Die Musik von Conan ist roh, kompromisslos und voller archaischer Energie. Ihre Songs entfalten sich langsam, wühlen sich tief ins Gehör – eine Sludge-Doom-Vollbedienung, die im besten Sinne schmerzt. Dissonanzen reiben sich aneinander wie Knochen auf Stein – für manche Fans endet das Konzert in tranceartiger Erstarrung. Noch lange nach dem letzten Ton stehen einige wie versteinert da, als wären sie eben aus einer anderen Zeit zurückgekehrt. Conan zeigen sich nach dem Abriss von ihrer menschlichen Seite. Jon Davis, Johnny King und David Ryley nehmen sich Zeit für Gespräche, signieren Platten, machen Fotos mit ihren Fans. Hier herrscht keine Rockstar-Attitüde – hier zählt echte Nähe.

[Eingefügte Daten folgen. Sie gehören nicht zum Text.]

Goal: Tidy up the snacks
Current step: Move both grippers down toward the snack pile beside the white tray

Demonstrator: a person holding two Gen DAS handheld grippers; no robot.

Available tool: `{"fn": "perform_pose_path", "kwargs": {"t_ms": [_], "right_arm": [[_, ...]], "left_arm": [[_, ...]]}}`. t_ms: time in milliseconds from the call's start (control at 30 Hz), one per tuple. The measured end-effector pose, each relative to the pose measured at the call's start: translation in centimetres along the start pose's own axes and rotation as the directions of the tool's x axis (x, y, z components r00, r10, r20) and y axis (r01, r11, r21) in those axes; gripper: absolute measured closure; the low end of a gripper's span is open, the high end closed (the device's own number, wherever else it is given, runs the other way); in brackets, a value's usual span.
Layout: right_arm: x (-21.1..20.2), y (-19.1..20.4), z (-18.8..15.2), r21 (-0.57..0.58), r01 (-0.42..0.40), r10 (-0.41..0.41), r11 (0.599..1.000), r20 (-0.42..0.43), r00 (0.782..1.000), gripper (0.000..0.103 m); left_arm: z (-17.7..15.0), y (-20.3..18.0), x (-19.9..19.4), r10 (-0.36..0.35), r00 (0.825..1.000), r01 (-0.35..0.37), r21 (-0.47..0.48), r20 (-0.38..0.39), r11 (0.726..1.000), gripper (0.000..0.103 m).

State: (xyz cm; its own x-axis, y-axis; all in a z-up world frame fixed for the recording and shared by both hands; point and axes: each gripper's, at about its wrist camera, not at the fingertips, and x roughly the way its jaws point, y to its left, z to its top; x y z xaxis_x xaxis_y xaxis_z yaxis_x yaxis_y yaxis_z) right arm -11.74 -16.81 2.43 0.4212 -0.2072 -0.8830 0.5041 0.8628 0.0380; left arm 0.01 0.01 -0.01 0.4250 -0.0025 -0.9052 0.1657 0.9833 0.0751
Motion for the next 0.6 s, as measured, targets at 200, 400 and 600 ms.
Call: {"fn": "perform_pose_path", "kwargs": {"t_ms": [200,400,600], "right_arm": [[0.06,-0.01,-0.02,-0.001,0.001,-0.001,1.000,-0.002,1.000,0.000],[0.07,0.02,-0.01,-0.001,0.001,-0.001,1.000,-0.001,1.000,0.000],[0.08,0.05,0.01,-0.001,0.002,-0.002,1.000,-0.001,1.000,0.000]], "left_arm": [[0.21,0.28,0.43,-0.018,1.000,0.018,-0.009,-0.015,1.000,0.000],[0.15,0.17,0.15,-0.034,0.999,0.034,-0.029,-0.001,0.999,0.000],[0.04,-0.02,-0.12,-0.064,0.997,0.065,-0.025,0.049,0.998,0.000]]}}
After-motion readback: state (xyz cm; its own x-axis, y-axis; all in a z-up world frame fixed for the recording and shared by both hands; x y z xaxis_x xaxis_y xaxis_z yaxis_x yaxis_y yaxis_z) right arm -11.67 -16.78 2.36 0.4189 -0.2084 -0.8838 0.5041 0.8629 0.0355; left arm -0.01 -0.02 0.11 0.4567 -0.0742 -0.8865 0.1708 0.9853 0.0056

Nachdem ich mich noch eine Weile mit Jon Davis unterhalten habe – ein angenehmer, geerdeter Typ – und er mir freundlicherweise ein paar Sachen signiert hat, schlendere ich nach draußen zum Merchzelt. Dort treffe ich auf die vier Jungs von Thra, die sich ebenso offen und sympathisch zeigen. Ich komme mit Zach Nixon-Sandberg (Bass), Grey Smith (Schlagzeug), Matt Marquette (Gitarre) und Robert Wolfe (Gitarre) ins Gespräch, und auch hier nimmt man sich Zeit für echte Nähe zur Szene. Natürlich lasse ich mir die Gelegenheit nicht entgehen und nehme ihr aktuelles Album Forged In Chaotic Spew direkt mit. Nach dem wuchtigen Live-Auftritt des Quartetts ist das fast schon Pflicht. Eine Band, die live absolut überzeugt und dabei noch genauso authentisch rüberkommt, wie ihre Musik klingt.
Ein Abend wie ein Ritual. Conan liefern nicht einfach ein Konzert – sie entfesseln ein prähistorisches Beben. Und der Pitcher wurde zur Höhle, nachdem Thra zuvor den Mahlstrom geöffnet haben.